- _Exercise_:
Give the number of lines below that contain "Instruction", with no other output.

Source records
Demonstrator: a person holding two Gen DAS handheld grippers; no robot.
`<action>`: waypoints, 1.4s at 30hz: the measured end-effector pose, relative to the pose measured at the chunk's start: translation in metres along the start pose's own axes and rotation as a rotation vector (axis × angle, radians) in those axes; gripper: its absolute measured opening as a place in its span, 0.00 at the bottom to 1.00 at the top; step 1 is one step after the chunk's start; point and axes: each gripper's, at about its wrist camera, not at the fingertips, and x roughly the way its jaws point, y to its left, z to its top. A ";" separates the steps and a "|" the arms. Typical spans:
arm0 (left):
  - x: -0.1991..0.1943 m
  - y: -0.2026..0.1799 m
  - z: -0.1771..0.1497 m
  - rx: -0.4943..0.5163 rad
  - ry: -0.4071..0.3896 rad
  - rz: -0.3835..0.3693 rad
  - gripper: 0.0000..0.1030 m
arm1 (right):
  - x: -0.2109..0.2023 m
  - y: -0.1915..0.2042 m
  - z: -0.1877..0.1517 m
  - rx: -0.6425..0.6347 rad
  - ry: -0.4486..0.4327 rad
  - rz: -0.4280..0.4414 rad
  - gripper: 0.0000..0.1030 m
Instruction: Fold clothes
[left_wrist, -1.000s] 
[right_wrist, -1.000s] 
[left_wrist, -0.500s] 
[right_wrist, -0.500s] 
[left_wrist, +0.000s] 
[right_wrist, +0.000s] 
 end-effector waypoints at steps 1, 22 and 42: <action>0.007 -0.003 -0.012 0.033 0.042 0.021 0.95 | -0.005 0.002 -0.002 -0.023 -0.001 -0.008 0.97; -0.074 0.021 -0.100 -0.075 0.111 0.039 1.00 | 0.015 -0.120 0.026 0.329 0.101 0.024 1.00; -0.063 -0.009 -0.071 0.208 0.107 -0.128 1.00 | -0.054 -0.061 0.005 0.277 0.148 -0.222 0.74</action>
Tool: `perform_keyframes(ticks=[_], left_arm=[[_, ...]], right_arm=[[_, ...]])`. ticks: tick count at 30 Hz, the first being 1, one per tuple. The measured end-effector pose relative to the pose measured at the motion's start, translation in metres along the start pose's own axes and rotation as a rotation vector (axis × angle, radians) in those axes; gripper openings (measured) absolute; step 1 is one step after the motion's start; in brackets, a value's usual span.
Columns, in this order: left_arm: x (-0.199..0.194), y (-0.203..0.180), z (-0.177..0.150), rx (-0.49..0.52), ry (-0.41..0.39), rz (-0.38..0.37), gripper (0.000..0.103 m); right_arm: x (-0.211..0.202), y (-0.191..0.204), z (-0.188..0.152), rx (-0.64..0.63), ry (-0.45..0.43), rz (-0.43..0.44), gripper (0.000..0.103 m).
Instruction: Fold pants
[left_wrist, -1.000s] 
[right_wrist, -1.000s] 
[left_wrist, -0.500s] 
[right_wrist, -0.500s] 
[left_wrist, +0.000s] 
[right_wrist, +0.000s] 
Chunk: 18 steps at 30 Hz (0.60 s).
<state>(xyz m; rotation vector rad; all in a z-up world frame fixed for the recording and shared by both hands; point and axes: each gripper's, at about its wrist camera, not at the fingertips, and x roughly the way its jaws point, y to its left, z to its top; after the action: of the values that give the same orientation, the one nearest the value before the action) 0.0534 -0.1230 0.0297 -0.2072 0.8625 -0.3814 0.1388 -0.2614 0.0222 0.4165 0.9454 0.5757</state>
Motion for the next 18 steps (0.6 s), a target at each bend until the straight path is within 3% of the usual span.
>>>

- _Answer_:
2